We will start by importing important libraries and then we load the data set. After loading the data file, it is important to check introductory details such as the number of columns, number of rows, types of features i.e. numerical or categorical, and data types of column entries.

import pandas as pd 
import numpy as np 
import seaborn as sns 
import matplotlib.pyplot as plt 
from seaborn import load_dataset
%matplotlib inline 

df = pd.read_csv("/kaggle/input/performing-eda-on-iris-dataset/iris_csv.csv") 
df.head()

You can display the last five rows by using the following line of code

data.tail( )     //Python code for displaying last five rows

step 3. Statistical Insights

This step aims at getting various statistical data like mean, standard deviation, median, maximum value and minimum value.

#show statiscs
df.describe()

step 4. Data cleaning

This step is vital in EDA because it involves removing duplicate rows or columns, filling missing values with values like the mean or median of the data, dropping various values and removing null entries.

#Python code for displaying number of missing values for each variable
data.Isnull( ).sum

In case of the existence of null entries, mean, median or integer can be used to fill the entries.

step 5. Data Visualization

Data Visualization is a method of converting raw data into a graphical form, such as a graph to make data easier to understand and extract useful insights.

Types of Visualization Analysis

a. Univariate analysis

This shows every observation or distribution in data on a single data variable. It can be shown with the help of various plots like Scatter Plots, Histogram plots, line plots or violin plots.

# Distribution of particular species
sns.distplot(a=df['petalwidth'], bins=40, color='b')
plt.title('petal width distribution plot')

b.

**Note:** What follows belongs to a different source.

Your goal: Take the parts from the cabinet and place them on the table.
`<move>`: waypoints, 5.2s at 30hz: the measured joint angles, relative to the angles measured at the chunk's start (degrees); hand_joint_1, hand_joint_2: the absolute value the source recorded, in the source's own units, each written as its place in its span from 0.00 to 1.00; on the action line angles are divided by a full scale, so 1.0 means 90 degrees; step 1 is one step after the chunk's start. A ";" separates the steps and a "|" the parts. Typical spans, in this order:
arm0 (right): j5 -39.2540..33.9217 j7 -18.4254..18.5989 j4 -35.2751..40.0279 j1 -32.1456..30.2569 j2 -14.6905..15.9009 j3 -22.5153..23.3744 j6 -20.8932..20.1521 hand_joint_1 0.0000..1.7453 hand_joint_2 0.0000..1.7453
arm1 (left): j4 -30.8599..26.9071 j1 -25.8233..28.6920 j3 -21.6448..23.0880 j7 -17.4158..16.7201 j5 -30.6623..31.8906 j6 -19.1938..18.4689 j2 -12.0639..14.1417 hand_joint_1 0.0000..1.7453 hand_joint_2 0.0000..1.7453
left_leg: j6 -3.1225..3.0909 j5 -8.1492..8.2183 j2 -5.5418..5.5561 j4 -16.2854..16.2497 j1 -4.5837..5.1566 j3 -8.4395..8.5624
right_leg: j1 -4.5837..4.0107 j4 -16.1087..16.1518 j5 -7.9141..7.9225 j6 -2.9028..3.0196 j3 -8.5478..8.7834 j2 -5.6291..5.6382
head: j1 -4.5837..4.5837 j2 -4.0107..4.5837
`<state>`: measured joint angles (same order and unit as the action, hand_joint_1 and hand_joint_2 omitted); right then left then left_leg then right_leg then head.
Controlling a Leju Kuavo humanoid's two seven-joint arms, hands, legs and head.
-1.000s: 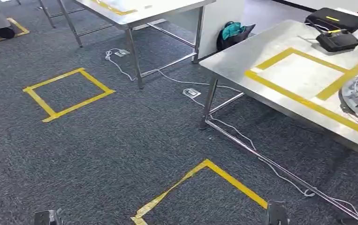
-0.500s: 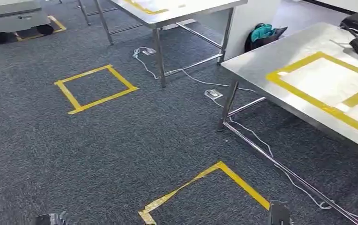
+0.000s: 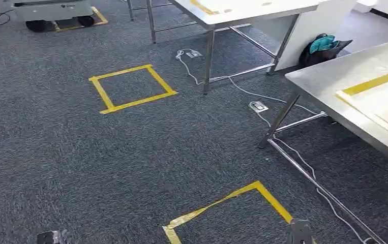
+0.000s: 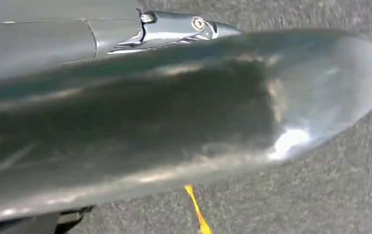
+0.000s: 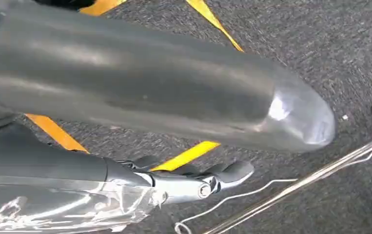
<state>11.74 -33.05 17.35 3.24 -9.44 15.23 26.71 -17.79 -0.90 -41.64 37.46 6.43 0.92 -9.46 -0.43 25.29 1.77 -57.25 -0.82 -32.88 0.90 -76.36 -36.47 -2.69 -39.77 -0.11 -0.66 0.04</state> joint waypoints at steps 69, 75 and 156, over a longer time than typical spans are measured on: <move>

Bi-Variate analysis

The displays of bi-variate analysis are done to reveal the relationship between two data variables. It can be shown with the help of Scatter plots, histograms, heat maps, box plots and violin plots.

# Illustration using Box plot 
plt.figure(figsize=(8,4)) 
sns.boxplot(x='class',y='sepalwidth',data=df ,palette='YlGnBu')

c. Multi-variate analysis

As the name suggests, Multi-variate analysis displays are done to reveal the relationship between more than one variable.

#Correlation map using a heatmap matrix
sns.heatmap(df.corr(), linecolor='white', linewidths=1)

step 6. Extracting valuable insights from data.

You can gain insights about the dataset from the visualizations and your research.

You should keep in mind that EDA is an iterative process, so you may keep improving your analysis as you gain new insights. A useful technique for understanding and communicating the patterns and trends in your dataset is data visualization. Happy learning!!